The legislation, which funds the government through September, was signed by President Joe Biden just before the start of the new year.

It includes over $15 billion for special education, a $904 million jump over last year, and it extends Money Follows the Person, a Medicaid program that helps people with disabilities move from institutions to community-based living, through September 2027.

In addition, the measure increases the eligibility age for ABLE accounts, a special savings vehicle that allows people with disabilities a way to save money without jeopardizing their government benefits. Since the accounts were established under a 2014 law, they have been limited to individuals with disabilities that onset prior to age 26. With the change, eligibility will expand starting in 2026 to include anyone with disabilities that present by age 46.

The higher age limit, which is expected to make an additional 6.2 million people eligible, had been long sought by disability advocates and others in order to broaden access and increase the number of ABLE accounts opened to help ensure that the program is sustainable.

Separately, the spending bill creates a path for the Food and Drug Administration to ban what are known as electrical stimulation devices. The devices send shocks through electrodes attached to the skin in order to condition people not to engage in self-injurious or aggressive behaviors. They are known to be used at only one facility in the U.S. — the Judge Rotenberg Educational Center in Canton, Mass., which serves children and adults with developmental disabilities as well as those with behavioral and emotional problems.
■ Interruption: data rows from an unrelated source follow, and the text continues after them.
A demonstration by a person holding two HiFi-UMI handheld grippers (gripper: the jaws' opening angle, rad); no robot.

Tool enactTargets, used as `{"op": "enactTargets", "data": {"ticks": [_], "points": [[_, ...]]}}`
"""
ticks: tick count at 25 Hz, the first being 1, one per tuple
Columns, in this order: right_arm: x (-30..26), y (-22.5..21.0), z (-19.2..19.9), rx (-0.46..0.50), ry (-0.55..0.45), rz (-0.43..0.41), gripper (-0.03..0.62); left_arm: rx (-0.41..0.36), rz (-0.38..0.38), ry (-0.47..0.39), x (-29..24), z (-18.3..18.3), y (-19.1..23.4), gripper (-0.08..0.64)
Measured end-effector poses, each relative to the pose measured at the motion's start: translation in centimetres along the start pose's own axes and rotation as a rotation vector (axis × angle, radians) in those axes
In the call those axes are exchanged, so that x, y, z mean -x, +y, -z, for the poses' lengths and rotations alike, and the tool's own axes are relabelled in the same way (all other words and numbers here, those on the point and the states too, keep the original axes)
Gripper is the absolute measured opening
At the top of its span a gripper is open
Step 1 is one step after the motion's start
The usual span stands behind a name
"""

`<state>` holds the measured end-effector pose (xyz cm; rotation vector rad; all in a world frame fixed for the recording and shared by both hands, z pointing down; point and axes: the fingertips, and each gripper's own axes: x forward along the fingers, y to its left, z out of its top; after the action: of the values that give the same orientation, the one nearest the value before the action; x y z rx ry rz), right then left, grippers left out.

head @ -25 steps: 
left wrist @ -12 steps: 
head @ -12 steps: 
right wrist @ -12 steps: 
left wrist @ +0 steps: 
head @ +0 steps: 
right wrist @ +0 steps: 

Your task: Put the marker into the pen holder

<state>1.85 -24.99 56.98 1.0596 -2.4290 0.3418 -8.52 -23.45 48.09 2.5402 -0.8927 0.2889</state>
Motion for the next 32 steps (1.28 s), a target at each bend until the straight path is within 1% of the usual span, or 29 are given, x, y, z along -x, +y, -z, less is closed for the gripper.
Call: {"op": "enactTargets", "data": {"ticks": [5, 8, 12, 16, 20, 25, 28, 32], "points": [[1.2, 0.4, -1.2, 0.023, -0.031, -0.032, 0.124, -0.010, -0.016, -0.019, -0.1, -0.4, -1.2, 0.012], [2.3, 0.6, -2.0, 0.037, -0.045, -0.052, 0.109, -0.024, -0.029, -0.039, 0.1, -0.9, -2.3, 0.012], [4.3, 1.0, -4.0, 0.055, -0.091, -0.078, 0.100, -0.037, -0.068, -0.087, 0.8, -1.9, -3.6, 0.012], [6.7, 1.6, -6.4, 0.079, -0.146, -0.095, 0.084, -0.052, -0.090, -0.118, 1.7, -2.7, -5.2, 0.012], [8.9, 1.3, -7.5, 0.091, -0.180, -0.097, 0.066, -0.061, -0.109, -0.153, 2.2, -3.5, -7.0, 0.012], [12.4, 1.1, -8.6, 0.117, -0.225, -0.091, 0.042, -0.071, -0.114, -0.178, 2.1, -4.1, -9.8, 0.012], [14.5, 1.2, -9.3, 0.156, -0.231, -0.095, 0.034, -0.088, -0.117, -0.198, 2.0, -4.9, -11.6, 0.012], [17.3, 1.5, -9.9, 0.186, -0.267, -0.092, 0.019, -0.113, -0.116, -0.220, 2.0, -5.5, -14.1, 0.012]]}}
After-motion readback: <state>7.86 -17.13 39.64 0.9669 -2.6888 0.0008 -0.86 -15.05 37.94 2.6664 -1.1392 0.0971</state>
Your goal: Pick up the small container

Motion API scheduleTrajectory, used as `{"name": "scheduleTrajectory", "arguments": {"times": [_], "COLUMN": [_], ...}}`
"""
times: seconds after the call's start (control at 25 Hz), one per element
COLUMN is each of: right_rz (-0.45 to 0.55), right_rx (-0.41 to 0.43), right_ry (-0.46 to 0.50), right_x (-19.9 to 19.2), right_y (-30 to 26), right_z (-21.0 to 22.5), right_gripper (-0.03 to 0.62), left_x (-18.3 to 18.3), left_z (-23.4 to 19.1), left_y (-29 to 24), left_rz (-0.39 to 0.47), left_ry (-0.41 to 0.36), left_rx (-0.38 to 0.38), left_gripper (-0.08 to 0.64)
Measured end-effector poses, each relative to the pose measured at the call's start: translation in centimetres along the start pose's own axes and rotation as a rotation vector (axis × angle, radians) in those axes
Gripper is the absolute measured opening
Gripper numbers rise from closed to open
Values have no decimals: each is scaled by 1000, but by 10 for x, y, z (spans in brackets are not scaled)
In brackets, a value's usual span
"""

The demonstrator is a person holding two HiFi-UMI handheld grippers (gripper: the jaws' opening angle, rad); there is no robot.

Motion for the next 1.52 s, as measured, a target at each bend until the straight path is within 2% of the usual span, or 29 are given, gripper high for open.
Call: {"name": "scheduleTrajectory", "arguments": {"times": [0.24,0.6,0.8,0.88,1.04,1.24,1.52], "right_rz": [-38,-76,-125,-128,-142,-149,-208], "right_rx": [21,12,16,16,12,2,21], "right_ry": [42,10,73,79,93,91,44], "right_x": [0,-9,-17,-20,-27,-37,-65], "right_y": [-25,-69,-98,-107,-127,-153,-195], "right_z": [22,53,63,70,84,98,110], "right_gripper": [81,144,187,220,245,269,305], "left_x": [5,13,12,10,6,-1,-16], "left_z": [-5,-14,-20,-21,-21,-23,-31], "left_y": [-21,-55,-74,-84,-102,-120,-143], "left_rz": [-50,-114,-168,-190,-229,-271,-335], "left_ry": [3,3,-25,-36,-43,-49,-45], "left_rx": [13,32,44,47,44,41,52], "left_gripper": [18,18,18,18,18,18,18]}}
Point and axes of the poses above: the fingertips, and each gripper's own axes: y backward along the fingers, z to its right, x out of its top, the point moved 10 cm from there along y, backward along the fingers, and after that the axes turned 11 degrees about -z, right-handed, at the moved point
For years, advocates have pushed to end the practice and in 2020 the FDA finalized a ban on electrical stimulation devices citing an “unreasonable and substantial risk of illness or injury.” But, the regulation was overturned when the U.S. Court of Appeals for the D.C. Circuit determined that the agency had overstepped its authority. Now, with the new legislation, Congress has clarified that the FDA has the right to institute such a ban.

“This opens the door for FDA to pass another ban without fear that it will be struck down on the same grounds,” said Zoe Gross, director of advocacy at the Autistic Self Advocacy Network, who called the development “a step forward.”

Notably, however, Congress did not elect to increase asset limits for Supplemental Security Income recipients within the government funding measure despite a strong bipartisan push. Currently, individual SSI beneficiaries can have no more than $2,000 in assets at any given time under limits that have remained static for decades.

“It’s very disappointing that Congress didn’t take the opportunity to help lift people with disabilities out of poverty, by simply bringing the SSI asset limit out of the 1980s into this century,” said Peter Berns, CEO of The Arc. “We will continue to push for this change in the new year.”